5 More Ways to Improve Your Staff Meetings

5 More Ways to Improve Your Staff Meetings

Forward thinking leaders cannot afford to ‘cut and paste’ previous year’s agendas, and expect their staff to be prepared and engaged. Absent intentional and creative approaches to engaging staff, administrators might look up and see staff members sneaking looks at their phones, nodding compliantly with glazed eyes, or ruminating about the end of their summer fun.

I believe all school leaders want time with their staff to be practical, inspirational, and connecting. Too often, however, they are not experienced this way by teachers. Instead, consider these ideas when planning your staff meetings for the upcoming year:

Leave out communication that can be emailed. Much of the business that we bring into staff meetings can be communicated and received more efficiently through emails, memos, and individual conversations. Despite this fact, teacher staff meetings are too often flooded with reminders about textbook checkouts and copy room protocol.   While structures, procedures and upcoming school events are important, we are trading in critical minutes and deflating a group of primed-for-PD educators.

Think about time in small chunks. We know that young students have trouble focusing over long periods of time.  We might need to be reminded that adults have surprisingly short attention spans too.  According to this Fobres article:  “The average adult attention span has plummeted from 12 minutes a decade ago to just 5 minutes now.” This reality has to impact the way we approach and conduct staff meetings.  We should view speaking portions of our meetings as Ted Talks.  They are focused, visually supported, scripted yet naturally delivered, and inspirational.  Beyond a strong beginning, we should strive to break up the time by using different voices, facilitating structured teacher interaction, and even consider multiple learning environments.  In the end, leaders have a responsibility to tailor learning experiences to the limitations of their learners.  Adults, like young people, need extended time to be broken up.

Model effective instructional strategies.
It is one thing for a developing teacher to hear about effective instructional strategies.  It is quite another thing for them to experience the ease of learning, from the perspective of a student, as an effective instructional strategy is employed.  We know, from research on adult learning, that individuals will remember only 20% of what they hear.  They will remember 50% of what they see and hear.  And the percentage increases as they experience it.   If our goal is that teachers ‘try on’ new or powerful modes of instruction, it’s important that we give them multiple vantage points and numerous opportunities.

Elicit laughter. The administrative team may need to dream up a running skit.  The principal may need to recruit a computer savvy teacher to Photoshop teacher heads onto other folks bodies.   Or maybe a ludicrous email, sent by a cranky neighbor could be read aloud.   Whatever it takes, eliciting regular laughter will go a long way towards reinforcing the idea that your school is an exceptional place to work.  Good things happen for kids when teachers believe this.

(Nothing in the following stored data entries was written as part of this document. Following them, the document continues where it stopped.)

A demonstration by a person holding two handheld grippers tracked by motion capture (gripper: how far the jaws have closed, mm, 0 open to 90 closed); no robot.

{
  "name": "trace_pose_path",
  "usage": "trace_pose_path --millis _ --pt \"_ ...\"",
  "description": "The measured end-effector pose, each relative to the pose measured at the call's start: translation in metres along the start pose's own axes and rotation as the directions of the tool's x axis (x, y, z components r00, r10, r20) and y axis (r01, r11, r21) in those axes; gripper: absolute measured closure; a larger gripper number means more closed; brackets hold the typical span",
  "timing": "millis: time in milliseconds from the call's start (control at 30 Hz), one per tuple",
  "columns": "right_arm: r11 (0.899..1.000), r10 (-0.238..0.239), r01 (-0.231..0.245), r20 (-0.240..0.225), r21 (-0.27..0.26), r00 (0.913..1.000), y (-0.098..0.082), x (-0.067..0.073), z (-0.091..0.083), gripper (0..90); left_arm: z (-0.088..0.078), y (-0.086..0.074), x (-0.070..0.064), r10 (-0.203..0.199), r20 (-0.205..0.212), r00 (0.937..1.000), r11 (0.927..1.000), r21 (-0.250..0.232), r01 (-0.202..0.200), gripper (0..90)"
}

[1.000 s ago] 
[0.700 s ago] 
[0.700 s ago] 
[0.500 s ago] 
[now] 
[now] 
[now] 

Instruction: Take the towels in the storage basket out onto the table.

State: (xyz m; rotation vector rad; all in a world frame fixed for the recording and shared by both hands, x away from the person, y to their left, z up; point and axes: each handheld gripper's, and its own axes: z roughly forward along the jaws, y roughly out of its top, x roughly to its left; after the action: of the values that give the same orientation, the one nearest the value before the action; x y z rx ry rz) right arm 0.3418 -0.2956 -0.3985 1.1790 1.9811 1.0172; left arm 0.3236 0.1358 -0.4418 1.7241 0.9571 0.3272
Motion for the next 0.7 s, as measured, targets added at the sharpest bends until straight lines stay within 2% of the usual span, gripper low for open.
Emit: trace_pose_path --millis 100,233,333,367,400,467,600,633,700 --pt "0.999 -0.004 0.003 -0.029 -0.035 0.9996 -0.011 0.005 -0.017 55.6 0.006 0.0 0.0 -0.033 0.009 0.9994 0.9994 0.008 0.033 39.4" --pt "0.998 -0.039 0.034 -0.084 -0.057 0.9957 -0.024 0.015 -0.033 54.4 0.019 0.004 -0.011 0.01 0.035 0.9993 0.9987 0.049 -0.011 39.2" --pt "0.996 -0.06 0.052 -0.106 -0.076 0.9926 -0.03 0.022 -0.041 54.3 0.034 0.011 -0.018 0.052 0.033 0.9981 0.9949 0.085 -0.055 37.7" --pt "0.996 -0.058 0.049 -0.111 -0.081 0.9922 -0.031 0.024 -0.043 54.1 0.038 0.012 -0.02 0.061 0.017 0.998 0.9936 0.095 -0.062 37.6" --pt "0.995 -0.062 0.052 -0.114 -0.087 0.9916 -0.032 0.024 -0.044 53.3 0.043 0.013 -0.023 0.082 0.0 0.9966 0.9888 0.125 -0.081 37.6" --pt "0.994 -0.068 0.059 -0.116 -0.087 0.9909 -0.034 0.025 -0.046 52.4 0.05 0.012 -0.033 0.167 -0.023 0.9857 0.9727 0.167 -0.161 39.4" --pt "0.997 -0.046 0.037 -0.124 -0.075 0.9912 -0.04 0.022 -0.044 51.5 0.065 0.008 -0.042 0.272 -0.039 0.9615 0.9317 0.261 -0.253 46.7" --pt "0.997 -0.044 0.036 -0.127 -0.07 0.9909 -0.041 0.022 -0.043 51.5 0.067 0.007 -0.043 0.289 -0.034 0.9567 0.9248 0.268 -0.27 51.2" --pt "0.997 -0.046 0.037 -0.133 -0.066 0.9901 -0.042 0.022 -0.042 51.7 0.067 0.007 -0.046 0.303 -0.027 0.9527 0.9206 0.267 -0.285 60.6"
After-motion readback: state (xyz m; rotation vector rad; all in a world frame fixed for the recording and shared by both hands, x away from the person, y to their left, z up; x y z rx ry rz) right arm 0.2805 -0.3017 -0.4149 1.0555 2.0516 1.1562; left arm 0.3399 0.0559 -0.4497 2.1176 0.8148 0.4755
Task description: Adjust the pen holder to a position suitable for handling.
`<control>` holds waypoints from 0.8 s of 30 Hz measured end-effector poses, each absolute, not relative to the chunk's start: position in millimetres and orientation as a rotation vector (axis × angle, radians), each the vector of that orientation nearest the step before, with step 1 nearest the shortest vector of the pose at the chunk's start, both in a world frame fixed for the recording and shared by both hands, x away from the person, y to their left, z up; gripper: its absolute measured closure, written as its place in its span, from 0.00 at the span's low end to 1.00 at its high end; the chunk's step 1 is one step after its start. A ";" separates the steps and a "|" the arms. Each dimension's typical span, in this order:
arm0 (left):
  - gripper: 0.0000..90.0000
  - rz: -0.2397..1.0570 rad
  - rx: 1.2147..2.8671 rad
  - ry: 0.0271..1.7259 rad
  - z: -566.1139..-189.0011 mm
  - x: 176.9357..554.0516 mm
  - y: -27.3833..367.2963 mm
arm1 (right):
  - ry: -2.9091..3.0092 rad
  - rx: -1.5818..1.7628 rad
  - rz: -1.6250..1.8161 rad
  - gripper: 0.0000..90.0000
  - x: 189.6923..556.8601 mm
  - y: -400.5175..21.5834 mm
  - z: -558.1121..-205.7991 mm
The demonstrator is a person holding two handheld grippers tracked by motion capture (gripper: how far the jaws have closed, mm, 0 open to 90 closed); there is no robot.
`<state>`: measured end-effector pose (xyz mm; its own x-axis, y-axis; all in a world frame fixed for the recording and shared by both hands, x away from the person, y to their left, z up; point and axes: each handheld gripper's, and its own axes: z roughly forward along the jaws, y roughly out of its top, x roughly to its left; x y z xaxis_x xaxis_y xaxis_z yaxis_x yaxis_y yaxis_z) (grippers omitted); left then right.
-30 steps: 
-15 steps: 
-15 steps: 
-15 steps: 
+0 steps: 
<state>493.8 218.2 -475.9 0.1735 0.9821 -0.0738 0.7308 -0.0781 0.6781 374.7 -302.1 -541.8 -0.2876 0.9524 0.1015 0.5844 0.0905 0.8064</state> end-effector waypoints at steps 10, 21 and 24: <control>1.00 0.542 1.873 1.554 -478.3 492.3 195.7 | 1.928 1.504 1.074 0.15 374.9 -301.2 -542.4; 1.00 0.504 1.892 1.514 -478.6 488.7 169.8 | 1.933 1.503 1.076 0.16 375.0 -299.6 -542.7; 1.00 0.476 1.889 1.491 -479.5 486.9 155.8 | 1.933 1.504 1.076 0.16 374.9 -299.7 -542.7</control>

Feed them. I’m not suggesting that all staff meetings be catered by farm-to-table local restaurants as means of gaining whole staff favor.  Instead, I urge administrators to consider that food is one easy avenue to meet a pressing need of the hurried teacher and to help them focus on content of professional development.   A cooler full of Popsicles at the end of a hot day of teaching can say, “I care.”  Trail mix and chilled bottled water can do the trick.  And an occasional post-meeting splurge- maybe a taco cart- would have tens of teachers doing cartwheels.